== Segment start ==
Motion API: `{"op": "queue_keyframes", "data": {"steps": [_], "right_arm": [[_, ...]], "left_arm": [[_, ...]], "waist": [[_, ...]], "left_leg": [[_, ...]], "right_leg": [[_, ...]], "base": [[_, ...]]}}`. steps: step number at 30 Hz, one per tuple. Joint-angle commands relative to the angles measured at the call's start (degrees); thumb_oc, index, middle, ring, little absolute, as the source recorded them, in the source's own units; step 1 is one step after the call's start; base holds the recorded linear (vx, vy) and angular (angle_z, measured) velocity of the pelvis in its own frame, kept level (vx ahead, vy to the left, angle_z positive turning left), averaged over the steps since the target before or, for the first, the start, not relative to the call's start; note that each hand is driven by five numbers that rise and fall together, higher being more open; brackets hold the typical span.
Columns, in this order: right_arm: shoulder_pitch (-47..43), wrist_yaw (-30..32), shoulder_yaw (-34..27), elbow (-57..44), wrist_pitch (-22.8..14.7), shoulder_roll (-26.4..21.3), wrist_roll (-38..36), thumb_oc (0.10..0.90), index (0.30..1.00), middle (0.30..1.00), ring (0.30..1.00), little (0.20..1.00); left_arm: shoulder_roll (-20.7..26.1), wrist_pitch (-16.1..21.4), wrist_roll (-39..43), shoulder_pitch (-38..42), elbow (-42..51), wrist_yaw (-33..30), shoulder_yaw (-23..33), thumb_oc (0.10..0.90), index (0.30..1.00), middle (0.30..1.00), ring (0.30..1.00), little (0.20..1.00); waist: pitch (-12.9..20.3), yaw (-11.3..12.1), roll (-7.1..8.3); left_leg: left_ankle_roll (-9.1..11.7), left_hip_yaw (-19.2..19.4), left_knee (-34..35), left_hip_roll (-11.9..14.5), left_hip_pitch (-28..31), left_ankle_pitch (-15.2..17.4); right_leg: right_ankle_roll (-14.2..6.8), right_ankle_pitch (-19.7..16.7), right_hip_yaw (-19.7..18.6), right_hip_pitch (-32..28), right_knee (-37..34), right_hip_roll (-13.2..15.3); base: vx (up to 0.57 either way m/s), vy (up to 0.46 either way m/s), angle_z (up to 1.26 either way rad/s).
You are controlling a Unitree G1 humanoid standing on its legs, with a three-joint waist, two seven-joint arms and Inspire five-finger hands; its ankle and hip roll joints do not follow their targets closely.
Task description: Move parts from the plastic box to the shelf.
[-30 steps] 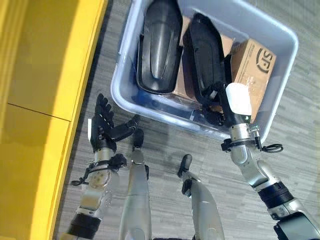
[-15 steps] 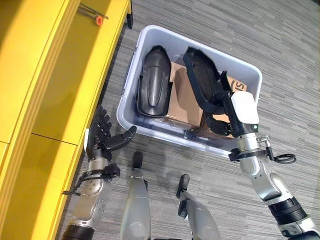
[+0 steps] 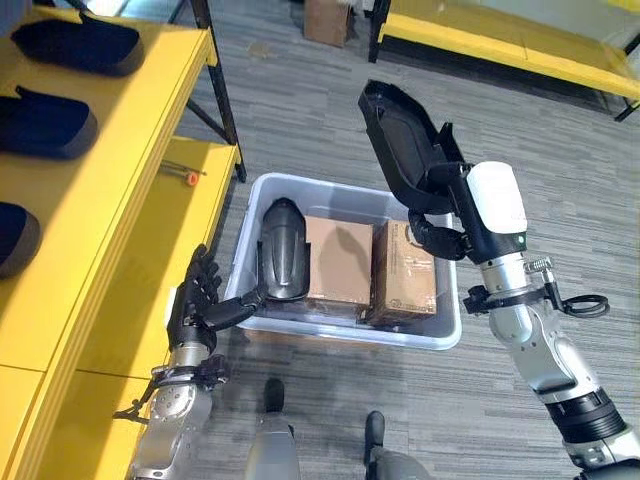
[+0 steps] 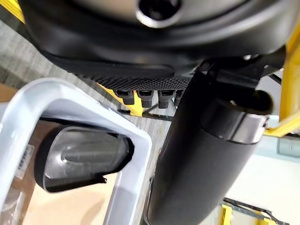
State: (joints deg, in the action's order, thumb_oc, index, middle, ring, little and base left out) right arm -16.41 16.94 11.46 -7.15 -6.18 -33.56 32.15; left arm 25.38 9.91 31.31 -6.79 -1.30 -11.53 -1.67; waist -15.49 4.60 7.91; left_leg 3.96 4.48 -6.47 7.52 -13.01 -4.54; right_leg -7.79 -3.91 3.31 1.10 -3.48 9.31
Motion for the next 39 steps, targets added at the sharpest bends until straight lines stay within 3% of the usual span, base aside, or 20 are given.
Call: {"op": "queue_keyframes", "data": {"steps": [1,8,15,16,19,22,23,24,25,27,30,31,33,34,36,37,39], "right_arm": [[-1.68,2.89,-5.78,-3.93,-3.27,-1.88,-3.03,0.4,0.3,0.3,0.3,0.3],[2.02,1.85,-7.5,-3.89,-3.41,-2.29,-3.83,0.4,0.3,0.3,0.3,0.3],[3.01,1.41,-6.89,-3.37,-4.39,-2.58,-5.3,0.4,0.3,0.3,0.3,0.3],[2.33,1.48,-6.16,-3.01,-4.71,-3.06,-5.75,0.4,0.3,0.3,0.3,0.3],[0.77,1.49,-4.9,-2.52,-5.04,-3.18,-6.37,0.4,0.3,0.3,0.3,0.3],[-1.76,1.43,-3.15,-2.45,-5.48,-3.57,-7.85,0.4,0.3,0.3,0.3,0.3],[-2.08,1.5,-2.92,-2.11,-5.39,-3.87,-7.87,0.4,0.3,0.3,0.3,0.3],[-2.62,2.08,-3.16,-2.18,-5.05,-4.46,-7.59,0.4,0.3,0.3,0.3,0.3],[-2.69,2.13,-3.18,-2.09,-5.09,-4.49,-7.59,0.4,0.3,0.3,0.3,0.3],[-1.02,3.23,-5.16,-2.55,-4.81,-5.32,-6.45,0.4,0.3,0.3,0.3,0.3],[1.16,3.96,-6.81,-3.61,-4.94,-5.25,-6.46,0.4,0.3,0.3,0.3,0.3],[2.87,4.41,-7.82,-3.59,-5.04,-4.94,-6.58,0.4,0.3,0.3,0.3,0.3],[4.72,4.79,-9.19,-3.87,-5.09,-4.6,-6.85,0.4,0.3,0.3,0.3,0.3],[6.71,4.99,-10.68,-4.2,-4.7,-4.04,-7.33,0.4,0.3,0.3,0.3,0.3],[8.24,4.95,-12.27,-4.68,-4.18,-3.96,-7.38,0.4,0.3,0.3,0.3,0.3],[9.34,4.67,-12.99,-4.82,-3.78,-3.79,-6.77,0.4,0.3,0.3,0.3,0.3],[10.25,4.39,-13.49,-5.08,-3.69,-3.13,-6.5,0.4,0.3,0.3,0.3,0.3]], "left_arm": [[-0.02,3.76,0.42,-0.7,1.68,2.24,-0.74,0.9,1.0,1.0,1.0,1.0],[-0.81,3.24,0.32,-2.11,1.35,2.98,-0.03,0.9,1.0,1.0,1.0,1.0],[-1.86,2.75,0.54,-4.51,1.07,3.08,1.78,0.9,1.0,1.0,1.0,1.0],[-2.03,2.88,0.54,-4.56,0.61,2.75,1.84,0.9,1.0,1.0,1.0,1.0],[-2.24,2.89,0.65,-4.58,0.49,2.66,1.78,0.9,1.0,1.0,1.0,1.0],[-2.93,2.78,1.55,-5.02,0.83,2.82,1.3,0.9,1.0,1.0,1.0,1.0],[-3.37,2.54,2.43,-5.18,0.57,3.04,1.04,0.9,1.0,1.0,1.0,1.0],[-3.96,2.17,5.15,-4.84,-0.32,3.95,-0.01,0.9,1.0,1.0,1.0,1.0],[-3.94,2.18,5.21,-4.73,-0.38,4.0,-0.03,0.9,1.0,1.0,1.0,1.0],[-3.39,2.0,5.11,-4.49,-0.47,5.66,-0.83,0.9,1.0,1.0,1.0,1.0],[-3.73,2.04,4.88,-3.61,-0.3,6.04,-2.17,0.9,1.0,1.0,1.0,1.0],[-4.12,1.79,4.43,-2.73,-0.18,6.17,-3.17,0.9,1.0,1.0,1.0,1.0],[-5.07,1.81,4.56,-2.2,0.17,6.27,-3.54,0.9,1.0,1.0,1.0,1.0],[-5.83,1.88,4.68,-1.95,0.74,6.34,-3.7,0.9,1.0,1.0,1.0,1.0],[-6.35,1.52,4.61,-2.15,1.0,6.82,-4.14,0.9,1.0,1.0,1.0,1.0],[-6.75,1.63,4.49,-2.7,0.9,6.95,-4.06,0.9,1.0,1.0,1.0,1.0],[-7.05,1.68,4.32,-3.44,1.22,6.78,-3.28,0.9,1.0,1.0,1.0,1.0]], "waist": [[9.3,-0.69,-1.33],[11.07,-1.78,-2.64],[10.2,-2.01,-4.29],[8.53,-1.85,-4.69],[6.92,-1.54,-5.06],[4.38,-0.33,-5.74],[3.77,-0.26,-6.02],[1.92,0.32,-6.07],[1.98,0.08,-6.06],[1.8,-0.31,-5.64],[2.73,-1.74,-5.72],[3.75,-2.96,-6.15],[4.61,-4.34,-6.91],[6.44,-5.57,-8.56],[7.59,-6.56,-10.0],[8.38,-6.32,-10.7],[8.9,-5.87,-10.68]], "left_leg": [[0.58,-2.85,6.29,4.8,2.31,-0.57],[1.05,-2.15,5.75,5.85,4.77,-0.05],[2.04,-2.87,3.22,9.79,5.31,-1.32],[2.31,-3.81,2.66,11.4,4.97,-2.83],[2.45,-4.81,2.75,12.84,4.65,-4.61],[3.02,-6.36,4.81,14.56,2.98,-10.1],[3.1,-6.79,5.71,14.29,2.12,-11.69],[2.52,-4.12,5.54,12.6,-0.33,-13.51],[2.43,-4.39,5.41,12.41,-0.66,-13.53],[2.6,1.34,3.35,10.76,-1.17,-10.87],[2.33,3.27,-0.85,9.93,1.29,-5.74],[2.5,4.94,-2.5,10.07,4.2,-3.14],[2.9,5.08,-4.88,10.73,7.53,-2.26],[3.92,4.35,-2.5,9.98,13.16,0.05],[3.76,7.49,4.12,9.3,14.41,1.17],[3.45,7.45,6.84,7.65,14.52,2.36],[2.95,7.48,7.78,6.67,15.22,3.4]], "right_leg": [[-3.12,3.99,0.29,-2.68,2.68,2.07],[-2.42,6.2,-0.37,-5.0,3.42,1.51],[1.01,12.49,-1.32,-4.15,10.06,-3.33],[2.84,14.89,-1.29,-2.34,14.72,-5.95],[4.25,16.71,-0.73,0.16,18.85,-8.08],[5.87,16.97,0.72,2.63,20.32,-10.49],[6.09,16.66,1.67,3.07,20.05,-10.58],[6.26,15.72,4.56,2.98,19.03,-9.3],[6.19,15.67,4.81,3.01,18.89,-9.16],[5.38,13.68,8.73,2.8,15.31,-6.39],[5.62,11.54,12.05,2.96,11.99,-4.36],[5.58,10.82,15.35,3.03,10.6,-3.27],[5.57,9.65,17.91,3.13,9.96,-2.21],[4.5,9.68,19.77,3.47,9.96,-1.07],[3.56,9.01,22.01,3.35,10.3,0.02],[2.86,7.92,22.16,2.79,9.58,0.87],[2.26,6.93,21.86,2.22,9.14,1.73]], "base": [[0.02,0.002,-0.13],[-0.01,-0.028,-0.11],[-0.06,-0.126,-0.05],[-0.12,-0.209,-0.04],[-0.13,-0.206,0.01],[-0.17,-0.269,-0.02],[-0.25,-0.258,0.08],[-0.18,-0.169,0.23],[-0.18,-0.172,1.01],[-0.16,-0.15,1.45],[-0.14,-0.08,1.27],[-0.11,0.015,2.2],[-0.01,0.121,2.12],[0.06,0.224,1.31],[0.1,0.283,1.16],[0.1,0.224,1.44],[0.1,0.235,0.87]]}}
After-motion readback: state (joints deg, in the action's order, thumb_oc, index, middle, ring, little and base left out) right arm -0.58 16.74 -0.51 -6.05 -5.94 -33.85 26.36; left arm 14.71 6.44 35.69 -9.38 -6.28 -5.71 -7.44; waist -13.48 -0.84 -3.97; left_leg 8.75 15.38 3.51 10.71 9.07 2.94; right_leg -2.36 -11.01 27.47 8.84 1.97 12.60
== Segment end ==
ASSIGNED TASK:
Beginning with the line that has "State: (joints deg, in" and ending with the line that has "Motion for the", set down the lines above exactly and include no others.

TASK RESULT:
State: (joints deg, in the action's order, thumb_oc, index, middle, ring, little and base left out) right arm -16.41 16.94 11.46 -7.15 -6.18 -33.56 32.15; left arm 25.38 9.91 31.31 -6.79 -1.30 -11.53 -1.67; waist -15.49 4.60 7.91; left_leg 3.96 4.48 -6.47 7.52 -13.01 -4.54; right_leg -7.79 -3.91 3.31 1.10 -3.48 9.31
Motion for the next 39 steps, targets added at the sharpest bends until straight lines stay within 3% of the usual span, base aside, or 20 are given.

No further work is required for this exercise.